The NY Times Abridged Version of Recent Inflation
As usual NY Times does a story about recent inflation without mentioning that it was global, or comparing the US inflation ride with the rest of the world's experience, and not a word about the many stories of corporations using the cover of post-pandemic supply-shock inflation (to be expected after any big disruption in global economic operations) to engage in price gouging and record making profiteering. Again, we're counting on the electorate being able to see through the fascist turn in corporate rule and the major media are NOT helping.

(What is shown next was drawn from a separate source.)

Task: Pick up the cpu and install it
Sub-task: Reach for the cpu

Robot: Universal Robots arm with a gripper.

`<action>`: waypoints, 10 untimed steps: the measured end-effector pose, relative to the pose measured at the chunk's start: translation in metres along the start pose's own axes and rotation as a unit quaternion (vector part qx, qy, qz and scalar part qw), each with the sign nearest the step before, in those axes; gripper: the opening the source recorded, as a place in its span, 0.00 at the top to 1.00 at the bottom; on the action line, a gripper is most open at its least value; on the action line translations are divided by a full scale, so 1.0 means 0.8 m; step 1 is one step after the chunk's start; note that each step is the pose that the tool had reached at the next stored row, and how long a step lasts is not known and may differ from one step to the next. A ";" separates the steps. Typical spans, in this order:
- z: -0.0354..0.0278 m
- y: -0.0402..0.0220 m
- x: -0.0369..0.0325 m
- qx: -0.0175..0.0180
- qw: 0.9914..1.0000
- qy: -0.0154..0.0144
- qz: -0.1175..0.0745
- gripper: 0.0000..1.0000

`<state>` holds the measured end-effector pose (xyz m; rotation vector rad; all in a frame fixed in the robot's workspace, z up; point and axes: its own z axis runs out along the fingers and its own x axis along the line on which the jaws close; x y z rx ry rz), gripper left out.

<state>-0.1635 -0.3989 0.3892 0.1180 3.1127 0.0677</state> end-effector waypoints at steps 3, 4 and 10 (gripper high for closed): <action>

Beware.
Inflation's Wild Ride, NY Times
What War by A.I. Actually Looks Like, By David Wallace-Wells, NY Times
Skynet is a network based computer system that goes rogue and turns on humans in the Terminator movie franchise that began way back in 1984. Hal the computer in 2001, even further back, 1969, was an iconic precedent for this creepy sci-fi story premise: What if our technology, machines, computer intelligence, or AI turned against us? Hard to think of a more ominous real world analogue than Israel using AI to bomb Gaza to rubble without seriously degrading Hamas's political authority, as would appear to be the case at the moment. At any rate, looks like AI warfare promises to expand our notion of collateral damage significantly, and tragically. Or maybe provokes reforms, limiting the use of AI as a weapon. Wish I felt more optimistic about the latter possibility.